◆ **Work instructions**: Return the lines from the start of the data through the line with "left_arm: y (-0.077". Include both of those lines and no others.

[Dataset records]
# # # # # # #

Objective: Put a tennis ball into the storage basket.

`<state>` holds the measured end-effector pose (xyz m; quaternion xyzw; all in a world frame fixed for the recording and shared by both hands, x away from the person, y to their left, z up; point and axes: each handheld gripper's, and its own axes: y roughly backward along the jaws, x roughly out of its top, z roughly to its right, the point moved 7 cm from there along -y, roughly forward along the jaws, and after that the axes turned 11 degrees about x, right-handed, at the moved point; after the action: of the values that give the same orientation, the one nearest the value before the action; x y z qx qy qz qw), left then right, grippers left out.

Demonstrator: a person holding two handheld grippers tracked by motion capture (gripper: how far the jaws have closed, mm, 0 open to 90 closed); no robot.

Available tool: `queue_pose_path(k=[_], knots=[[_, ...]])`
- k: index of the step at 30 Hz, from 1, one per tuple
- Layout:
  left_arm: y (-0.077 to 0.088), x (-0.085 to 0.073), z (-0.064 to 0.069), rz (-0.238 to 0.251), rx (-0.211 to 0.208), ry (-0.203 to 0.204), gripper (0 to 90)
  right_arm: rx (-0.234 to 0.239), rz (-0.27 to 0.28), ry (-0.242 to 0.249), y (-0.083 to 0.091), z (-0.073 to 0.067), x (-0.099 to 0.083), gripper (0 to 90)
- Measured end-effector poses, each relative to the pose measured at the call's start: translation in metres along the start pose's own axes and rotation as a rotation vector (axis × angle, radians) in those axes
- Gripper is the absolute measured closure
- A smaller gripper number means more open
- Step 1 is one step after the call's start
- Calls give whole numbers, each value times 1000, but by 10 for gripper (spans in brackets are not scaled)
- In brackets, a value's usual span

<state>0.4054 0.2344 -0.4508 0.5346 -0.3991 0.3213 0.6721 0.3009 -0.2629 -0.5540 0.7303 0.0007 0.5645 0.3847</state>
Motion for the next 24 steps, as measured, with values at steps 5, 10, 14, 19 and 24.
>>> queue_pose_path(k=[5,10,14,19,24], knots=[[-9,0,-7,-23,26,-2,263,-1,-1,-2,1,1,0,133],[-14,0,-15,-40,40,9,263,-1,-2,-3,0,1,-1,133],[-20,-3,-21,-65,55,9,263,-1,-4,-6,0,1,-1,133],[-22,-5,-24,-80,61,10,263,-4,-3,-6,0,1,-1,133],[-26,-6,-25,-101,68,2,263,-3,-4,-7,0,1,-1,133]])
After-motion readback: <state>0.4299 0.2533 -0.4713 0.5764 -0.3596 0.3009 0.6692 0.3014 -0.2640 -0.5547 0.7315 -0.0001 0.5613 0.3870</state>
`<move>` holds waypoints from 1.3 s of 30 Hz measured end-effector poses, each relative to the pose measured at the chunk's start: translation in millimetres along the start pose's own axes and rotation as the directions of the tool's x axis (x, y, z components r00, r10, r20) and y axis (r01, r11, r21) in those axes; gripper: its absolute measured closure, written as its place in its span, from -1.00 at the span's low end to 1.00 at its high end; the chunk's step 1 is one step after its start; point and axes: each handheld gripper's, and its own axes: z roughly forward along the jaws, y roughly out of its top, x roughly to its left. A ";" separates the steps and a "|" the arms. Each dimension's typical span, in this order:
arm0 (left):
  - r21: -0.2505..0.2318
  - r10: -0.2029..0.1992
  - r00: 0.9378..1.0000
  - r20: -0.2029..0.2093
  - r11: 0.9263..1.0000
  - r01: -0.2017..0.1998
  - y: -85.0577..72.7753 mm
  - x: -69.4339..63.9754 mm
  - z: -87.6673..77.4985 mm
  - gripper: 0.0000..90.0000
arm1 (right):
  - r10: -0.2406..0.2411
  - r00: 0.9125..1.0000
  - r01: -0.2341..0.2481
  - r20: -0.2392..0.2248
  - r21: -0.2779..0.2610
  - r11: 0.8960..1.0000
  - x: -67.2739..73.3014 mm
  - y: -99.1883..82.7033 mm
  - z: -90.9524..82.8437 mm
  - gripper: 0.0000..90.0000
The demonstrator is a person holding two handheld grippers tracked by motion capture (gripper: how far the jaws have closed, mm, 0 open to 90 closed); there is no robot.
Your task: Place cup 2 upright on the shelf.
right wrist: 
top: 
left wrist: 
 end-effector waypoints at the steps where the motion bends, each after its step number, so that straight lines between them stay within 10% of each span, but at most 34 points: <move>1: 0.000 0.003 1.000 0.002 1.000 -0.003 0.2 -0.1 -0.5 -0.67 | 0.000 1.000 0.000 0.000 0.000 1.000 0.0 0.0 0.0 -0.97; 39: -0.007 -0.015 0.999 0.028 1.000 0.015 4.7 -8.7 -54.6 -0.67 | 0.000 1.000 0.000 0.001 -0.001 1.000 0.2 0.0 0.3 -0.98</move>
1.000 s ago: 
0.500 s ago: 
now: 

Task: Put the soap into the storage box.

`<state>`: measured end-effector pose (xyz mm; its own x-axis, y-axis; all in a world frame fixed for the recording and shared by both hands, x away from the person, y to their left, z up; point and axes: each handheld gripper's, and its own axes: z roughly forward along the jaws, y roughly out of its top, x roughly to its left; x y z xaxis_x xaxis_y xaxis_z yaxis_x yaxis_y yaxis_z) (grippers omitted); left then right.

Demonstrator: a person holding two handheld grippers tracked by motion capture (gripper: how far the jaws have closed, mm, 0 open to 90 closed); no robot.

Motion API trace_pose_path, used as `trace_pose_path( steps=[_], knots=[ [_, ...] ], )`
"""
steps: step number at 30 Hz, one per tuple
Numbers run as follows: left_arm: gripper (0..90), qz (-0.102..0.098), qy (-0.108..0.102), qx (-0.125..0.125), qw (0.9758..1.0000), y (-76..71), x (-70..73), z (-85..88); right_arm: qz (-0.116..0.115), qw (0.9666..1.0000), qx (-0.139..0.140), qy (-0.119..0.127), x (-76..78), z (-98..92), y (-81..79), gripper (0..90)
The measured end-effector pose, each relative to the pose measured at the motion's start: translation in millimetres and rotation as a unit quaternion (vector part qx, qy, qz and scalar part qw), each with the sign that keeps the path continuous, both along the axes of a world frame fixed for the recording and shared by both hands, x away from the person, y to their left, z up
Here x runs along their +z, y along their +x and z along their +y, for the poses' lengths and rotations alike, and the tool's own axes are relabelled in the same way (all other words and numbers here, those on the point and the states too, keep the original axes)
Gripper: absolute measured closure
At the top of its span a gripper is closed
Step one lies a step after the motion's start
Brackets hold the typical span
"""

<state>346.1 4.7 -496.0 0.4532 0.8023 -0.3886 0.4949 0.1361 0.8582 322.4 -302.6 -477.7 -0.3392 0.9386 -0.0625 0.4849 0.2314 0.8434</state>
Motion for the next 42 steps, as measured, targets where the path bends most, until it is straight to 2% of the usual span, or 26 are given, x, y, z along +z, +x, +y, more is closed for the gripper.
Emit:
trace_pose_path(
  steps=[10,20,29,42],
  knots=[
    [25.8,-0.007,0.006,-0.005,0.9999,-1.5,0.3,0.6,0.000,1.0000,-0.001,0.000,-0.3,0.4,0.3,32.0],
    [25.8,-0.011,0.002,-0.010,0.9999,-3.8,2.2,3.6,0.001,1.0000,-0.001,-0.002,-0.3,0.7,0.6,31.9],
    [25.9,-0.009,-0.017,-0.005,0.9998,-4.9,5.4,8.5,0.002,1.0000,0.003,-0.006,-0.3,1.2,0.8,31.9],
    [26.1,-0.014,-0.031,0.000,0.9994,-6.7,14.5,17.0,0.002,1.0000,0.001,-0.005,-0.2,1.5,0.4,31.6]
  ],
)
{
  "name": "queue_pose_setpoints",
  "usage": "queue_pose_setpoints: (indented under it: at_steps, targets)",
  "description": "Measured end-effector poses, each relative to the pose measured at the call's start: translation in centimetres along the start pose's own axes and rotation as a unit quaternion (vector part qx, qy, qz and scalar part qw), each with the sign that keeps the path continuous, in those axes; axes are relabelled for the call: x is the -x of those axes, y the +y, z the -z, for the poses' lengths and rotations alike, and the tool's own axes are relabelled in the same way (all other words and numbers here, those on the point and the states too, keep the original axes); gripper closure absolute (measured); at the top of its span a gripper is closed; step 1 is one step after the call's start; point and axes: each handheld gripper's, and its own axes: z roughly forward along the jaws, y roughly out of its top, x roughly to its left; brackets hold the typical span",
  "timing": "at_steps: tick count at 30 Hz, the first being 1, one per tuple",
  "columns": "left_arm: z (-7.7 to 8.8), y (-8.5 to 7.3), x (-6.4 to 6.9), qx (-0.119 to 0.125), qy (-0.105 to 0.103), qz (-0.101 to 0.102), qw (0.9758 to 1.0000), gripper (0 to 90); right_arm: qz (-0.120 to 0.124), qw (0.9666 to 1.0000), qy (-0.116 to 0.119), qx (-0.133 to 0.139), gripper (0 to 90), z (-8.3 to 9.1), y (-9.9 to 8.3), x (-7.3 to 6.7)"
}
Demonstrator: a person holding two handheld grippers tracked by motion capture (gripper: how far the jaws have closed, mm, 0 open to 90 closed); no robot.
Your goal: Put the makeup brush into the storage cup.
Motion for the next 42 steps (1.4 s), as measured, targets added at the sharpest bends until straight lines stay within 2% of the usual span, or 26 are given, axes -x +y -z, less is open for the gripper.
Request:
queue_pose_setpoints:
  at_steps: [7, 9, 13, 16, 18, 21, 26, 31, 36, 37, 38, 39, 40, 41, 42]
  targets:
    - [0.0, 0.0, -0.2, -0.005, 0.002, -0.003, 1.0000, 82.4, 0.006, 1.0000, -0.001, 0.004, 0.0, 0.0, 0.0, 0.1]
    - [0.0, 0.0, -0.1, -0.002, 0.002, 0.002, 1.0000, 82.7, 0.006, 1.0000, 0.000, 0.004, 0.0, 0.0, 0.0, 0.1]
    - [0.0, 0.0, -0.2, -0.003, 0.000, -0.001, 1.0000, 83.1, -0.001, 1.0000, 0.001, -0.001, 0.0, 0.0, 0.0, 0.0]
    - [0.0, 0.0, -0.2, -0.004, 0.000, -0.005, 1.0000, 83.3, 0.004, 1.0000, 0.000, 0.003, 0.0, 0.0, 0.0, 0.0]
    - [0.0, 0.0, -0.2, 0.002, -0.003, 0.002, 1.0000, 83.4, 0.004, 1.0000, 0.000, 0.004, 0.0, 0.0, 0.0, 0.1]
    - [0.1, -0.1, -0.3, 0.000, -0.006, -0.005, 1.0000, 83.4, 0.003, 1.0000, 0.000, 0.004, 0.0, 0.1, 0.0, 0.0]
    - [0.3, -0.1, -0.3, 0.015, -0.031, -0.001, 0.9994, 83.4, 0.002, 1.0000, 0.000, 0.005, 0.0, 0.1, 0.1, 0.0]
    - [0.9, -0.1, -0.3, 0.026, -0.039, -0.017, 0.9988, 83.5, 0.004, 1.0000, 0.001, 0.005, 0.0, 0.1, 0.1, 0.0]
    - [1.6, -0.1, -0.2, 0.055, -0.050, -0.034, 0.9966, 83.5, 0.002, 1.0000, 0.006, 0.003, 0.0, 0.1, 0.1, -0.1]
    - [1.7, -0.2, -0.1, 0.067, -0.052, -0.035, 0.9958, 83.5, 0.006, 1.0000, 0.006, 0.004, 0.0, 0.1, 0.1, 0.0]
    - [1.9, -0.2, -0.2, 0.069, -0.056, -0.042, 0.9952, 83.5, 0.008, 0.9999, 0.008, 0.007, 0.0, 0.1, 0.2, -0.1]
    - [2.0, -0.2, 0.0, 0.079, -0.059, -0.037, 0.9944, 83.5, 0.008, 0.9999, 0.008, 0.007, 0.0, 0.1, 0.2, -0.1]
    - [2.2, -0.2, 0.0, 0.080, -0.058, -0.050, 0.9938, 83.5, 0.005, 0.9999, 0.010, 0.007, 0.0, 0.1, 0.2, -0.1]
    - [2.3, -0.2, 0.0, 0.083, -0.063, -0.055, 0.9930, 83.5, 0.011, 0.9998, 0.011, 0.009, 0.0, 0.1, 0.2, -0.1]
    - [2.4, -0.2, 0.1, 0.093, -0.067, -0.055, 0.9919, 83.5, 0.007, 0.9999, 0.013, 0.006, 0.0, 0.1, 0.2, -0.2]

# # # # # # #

◆ **Completed task**:
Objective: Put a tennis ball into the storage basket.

`<state>` holds the measured end-effector pose (xyz m; quaternion xyzw; all in a world frame fixed for the recording and shared by both hands, x away from the person, y to their left, z up; point and axes: each handheld gripper's, and its own axes: y roughly backward along the jaws, x roughly out of its top, z roughly to its right, the point moved 7 cm from there along -y, roughly forward along the jaws, and after that the axes turned 11 degrees about x, right-handed, at the moved point; after the action: of the values that give the same orientation, the one nearest the value before the action; x y z qx qy qz qw), left then right, grippers left out.

Demonstrator: a person holding two handheld grippers tracked by motion capture (gripper: how far the jaws have closed, mm, 0 open to 90 closed); no robot.

Available tool: `queue_pose_path(k=[_], knots=[[_, ...]])`
- k: index of the step at 30 Hz, from 1, one per tuple
- Layout:
  left_arm: y (-0.077 to 0.088), x (-0.085 to 0.073), z (-0.064 to 0.069), rz (-0.238 to 0.251), rx (-0.211 to 0.208), ry (-0.203 to 0.204), gripper (0 to 90)

The output above is complete.